YOUR GOAL >>
Nothing but a verbatim copy of the data, minus the images, should be returned.

MATERIAL PROVIDED >>
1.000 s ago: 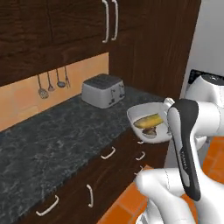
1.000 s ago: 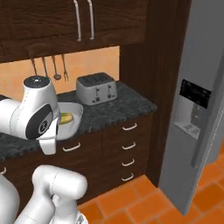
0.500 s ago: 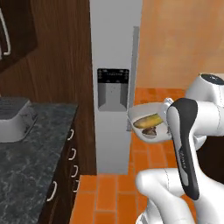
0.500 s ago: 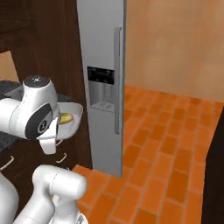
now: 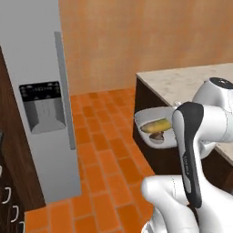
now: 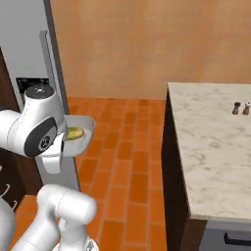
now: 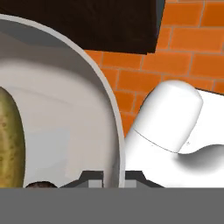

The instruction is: Take the meat container that has the shrimp and place it on the second highest rack of the freezer. Then take the vegetable container that has the cucumber and mushroom and place it on the highest rack of the freezer.

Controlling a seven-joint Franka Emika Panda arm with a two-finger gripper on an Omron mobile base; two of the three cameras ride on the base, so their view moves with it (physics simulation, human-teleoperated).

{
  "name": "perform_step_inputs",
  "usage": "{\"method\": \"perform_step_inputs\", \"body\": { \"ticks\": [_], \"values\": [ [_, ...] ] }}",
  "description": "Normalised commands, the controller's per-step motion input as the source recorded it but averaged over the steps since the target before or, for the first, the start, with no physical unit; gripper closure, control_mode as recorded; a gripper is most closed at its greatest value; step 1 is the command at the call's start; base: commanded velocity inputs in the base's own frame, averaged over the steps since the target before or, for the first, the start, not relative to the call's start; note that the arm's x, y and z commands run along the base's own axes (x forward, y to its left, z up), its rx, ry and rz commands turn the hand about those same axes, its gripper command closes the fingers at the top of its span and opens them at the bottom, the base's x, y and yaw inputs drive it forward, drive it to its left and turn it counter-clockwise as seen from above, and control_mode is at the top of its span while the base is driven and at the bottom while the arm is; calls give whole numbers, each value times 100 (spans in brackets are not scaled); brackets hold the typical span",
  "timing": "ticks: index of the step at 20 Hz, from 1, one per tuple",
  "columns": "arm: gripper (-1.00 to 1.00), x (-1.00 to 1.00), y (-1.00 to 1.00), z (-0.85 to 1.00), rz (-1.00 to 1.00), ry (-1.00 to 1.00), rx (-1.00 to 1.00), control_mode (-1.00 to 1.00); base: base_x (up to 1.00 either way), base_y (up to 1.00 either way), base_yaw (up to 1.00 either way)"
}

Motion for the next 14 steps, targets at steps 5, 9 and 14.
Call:
{"method": "perform_step_inputs", "body": {
  "ticks": [5,9,14],
  "values": [
    [100,0,0,0,0,0,0,100,84,-57,7],
    [100,0,0,0,0,0,0,100,94,1,19],
    [100,0,0,0,0,0,0,100,100,0,17]
  ]
}}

SOLUTION TO THIS TASK >>
1.000 s ago: 
1.000 s ago: 
0.500 s ago: 
0.500 s ago: 
now: 
now: 
now: 

The instruction is: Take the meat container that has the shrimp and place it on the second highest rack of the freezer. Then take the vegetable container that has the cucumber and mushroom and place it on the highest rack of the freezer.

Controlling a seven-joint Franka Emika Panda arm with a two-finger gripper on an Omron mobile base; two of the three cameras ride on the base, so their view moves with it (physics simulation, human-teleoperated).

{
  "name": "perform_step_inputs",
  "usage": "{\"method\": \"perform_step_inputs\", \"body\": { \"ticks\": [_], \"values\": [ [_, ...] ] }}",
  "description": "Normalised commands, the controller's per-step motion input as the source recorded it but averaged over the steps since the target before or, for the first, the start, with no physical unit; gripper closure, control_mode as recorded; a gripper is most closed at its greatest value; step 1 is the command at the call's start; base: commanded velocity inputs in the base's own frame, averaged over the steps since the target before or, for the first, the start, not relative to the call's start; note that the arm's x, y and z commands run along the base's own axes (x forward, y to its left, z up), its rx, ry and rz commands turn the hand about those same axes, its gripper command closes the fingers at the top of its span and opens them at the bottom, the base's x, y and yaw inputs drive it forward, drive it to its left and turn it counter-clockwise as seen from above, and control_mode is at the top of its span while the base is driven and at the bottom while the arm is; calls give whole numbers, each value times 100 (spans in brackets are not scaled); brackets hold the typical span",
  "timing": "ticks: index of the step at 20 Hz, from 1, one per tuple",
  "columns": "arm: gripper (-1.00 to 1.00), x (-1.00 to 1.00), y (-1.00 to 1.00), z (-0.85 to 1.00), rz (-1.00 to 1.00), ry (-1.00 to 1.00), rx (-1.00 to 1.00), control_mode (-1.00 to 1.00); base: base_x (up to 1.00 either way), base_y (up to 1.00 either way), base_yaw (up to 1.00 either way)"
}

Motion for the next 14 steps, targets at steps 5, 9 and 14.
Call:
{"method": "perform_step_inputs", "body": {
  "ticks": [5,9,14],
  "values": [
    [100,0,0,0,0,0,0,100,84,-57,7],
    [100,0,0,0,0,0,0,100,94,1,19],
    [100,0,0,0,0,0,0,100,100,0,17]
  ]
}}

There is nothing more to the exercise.